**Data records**
+ + + +

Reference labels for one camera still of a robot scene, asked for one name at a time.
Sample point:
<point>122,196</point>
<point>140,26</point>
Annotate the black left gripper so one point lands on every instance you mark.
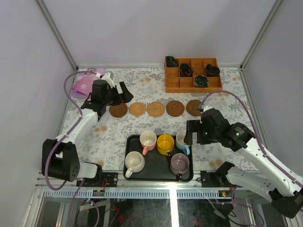
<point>117,95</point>

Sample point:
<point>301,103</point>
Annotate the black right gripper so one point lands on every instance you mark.
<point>193,126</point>

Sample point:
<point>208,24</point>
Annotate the light blue ceramic cup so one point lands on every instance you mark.
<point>181,145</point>

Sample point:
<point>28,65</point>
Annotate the woven rattan coaster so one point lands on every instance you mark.
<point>137,109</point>
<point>155,109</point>

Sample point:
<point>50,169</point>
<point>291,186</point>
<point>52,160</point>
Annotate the dark brown wooden coaster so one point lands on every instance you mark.
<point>175,108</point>

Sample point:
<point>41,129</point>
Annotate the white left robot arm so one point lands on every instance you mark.
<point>59,156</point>

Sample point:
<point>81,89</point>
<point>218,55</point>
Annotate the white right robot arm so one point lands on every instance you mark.
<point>277,183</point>

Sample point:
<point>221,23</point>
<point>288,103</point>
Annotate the yellow ceramic cup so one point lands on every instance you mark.
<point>165,144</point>

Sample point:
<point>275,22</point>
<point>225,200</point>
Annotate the purple ceramic cup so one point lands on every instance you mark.
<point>179,165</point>

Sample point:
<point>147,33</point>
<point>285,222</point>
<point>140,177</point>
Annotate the pink ceramic cup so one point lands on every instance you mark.
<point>148,141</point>

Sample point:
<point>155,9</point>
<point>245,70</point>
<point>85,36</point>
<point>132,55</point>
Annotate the cream white ceramic cup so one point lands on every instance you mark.
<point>134,163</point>

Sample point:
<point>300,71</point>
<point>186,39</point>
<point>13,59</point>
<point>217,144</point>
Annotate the pink folded cloth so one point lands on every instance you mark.
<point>83,86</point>

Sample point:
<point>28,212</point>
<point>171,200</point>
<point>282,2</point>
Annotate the black plastic tray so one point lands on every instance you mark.
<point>157,166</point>

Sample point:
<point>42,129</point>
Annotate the orange wooden divider box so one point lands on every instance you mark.
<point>175,82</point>

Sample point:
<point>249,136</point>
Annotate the rolled dark green sock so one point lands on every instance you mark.
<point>201,81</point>

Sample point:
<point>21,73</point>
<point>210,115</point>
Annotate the rolled dark sock top-left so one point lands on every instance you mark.
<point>171,62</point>

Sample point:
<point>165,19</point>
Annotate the rolled dark sock with orange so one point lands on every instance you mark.
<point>185,70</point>

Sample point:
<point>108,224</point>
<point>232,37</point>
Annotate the rolled dark sock right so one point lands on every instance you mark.
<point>212,71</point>

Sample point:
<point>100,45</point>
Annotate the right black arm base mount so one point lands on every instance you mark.
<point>211,179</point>

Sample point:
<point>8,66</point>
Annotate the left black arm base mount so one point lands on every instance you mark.
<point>104,180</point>

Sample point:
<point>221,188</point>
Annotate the aluminium front rail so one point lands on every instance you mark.
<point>123,183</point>

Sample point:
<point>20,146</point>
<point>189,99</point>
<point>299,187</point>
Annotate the blue slotted cable duct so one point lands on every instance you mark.
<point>138,194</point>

+ + + +

Your task is to say how many lines in the entries above contain the word "white". Please write only the number.

**TASK OUTPUT**
3